Receiver is set to 0xffffffff for file operations and to 0xfffffffe for collective operations. If message size equals 0xffffffff the only defined value is 0xfffffffe to mark it as a collective operation.
The message size is the number of bytes sent or received per single message. With collective operations the following values (buckets of message size) are used for individual instances:
Value | Process-local bucket | Is the same value on all processes? |
---|---|---|
MPI_Barrier |
0 | Yes |
MPI_Bcast |
Broadcast bytes | Yes |
MPI_Gather |
Bytes sent | Yes |
MPI_Gatherv |
Bytes sent | No |
MPI_Scatter |
Bytes received | Yes |
MPI_Scatterv |
Bytes received | No |
MPI_Allgather |
Bytes sent + received | Yes |
MPI_Allgatherv |
Bytes sent + received | No |
MPI_Alltoall |
Bytes sent + received | Yes |
MPI_Alltoallv |
Bytes sent + received | No |
MPI_Reduce |
Bytes sent | Yes |
MPI_Allreduce |
Bytes sent + received | Yes |
MPI_Reduce_Scatter |
Bytes sent + received | Yes |
MPI_Scan |
Bytes sent + received | Yes |
Message is set to 0xffffffff if no message was sent, for example, for non-MPI functions or functions like MPI_Comm_rank.

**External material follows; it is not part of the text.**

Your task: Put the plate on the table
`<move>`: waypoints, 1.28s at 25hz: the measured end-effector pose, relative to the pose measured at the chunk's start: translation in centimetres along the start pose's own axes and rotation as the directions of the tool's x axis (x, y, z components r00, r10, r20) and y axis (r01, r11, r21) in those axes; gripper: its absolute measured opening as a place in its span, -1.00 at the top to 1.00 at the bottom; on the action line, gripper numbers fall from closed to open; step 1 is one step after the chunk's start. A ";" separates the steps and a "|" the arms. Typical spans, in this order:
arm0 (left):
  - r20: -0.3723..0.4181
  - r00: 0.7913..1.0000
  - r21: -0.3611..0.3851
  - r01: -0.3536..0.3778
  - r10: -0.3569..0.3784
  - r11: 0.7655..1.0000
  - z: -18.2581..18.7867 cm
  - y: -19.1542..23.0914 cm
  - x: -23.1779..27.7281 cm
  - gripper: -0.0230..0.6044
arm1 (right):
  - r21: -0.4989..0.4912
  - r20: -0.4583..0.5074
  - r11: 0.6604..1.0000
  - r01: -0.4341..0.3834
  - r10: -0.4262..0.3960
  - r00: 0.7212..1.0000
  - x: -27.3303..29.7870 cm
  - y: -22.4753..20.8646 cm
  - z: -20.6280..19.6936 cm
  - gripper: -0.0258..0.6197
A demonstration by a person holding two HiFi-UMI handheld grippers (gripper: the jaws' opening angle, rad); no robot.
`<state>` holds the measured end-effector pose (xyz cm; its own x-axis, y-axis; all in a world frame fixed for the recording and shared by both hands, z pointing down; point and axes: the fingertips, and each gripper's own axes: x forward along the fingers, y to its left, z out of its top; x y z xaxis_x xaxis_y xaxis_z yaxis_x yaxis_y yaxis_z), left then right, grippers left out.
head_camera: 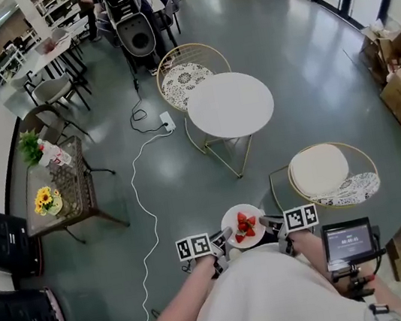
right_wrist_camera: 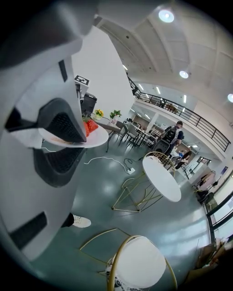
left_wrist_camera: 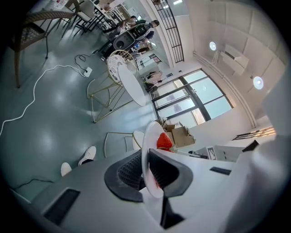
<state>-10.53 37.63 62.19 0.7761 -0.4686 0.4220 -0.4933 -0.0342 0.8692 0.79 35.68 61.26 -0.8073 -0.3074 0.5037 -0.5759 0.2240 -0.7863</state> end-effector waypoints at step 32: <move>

If more than one communication event (message or collective operation) occur in the same function call (for example in MPI_Waitall, MPI_Waitany, MPI_Testsome, MPI_Sendrecv etc.), the time in that function is evenly distributed over all communications and counted once for each message or collective operation. Therefore, it is impossible to compute a correct traditional function profile from the data referring to such function instances (for example, those that are involved in more than one message per actual function call). Only the Total execution time including callee times and the Total execution time excluding callee times can be interpreted similar to the traditional function profile in all cases.
The number of involved processes is negative for received messages. If messages were received from a different process/thread it is -2.
Statistics are gathered on the thread level for all MPI functions, and for all functions instrumented through the API or compiler instrumentation.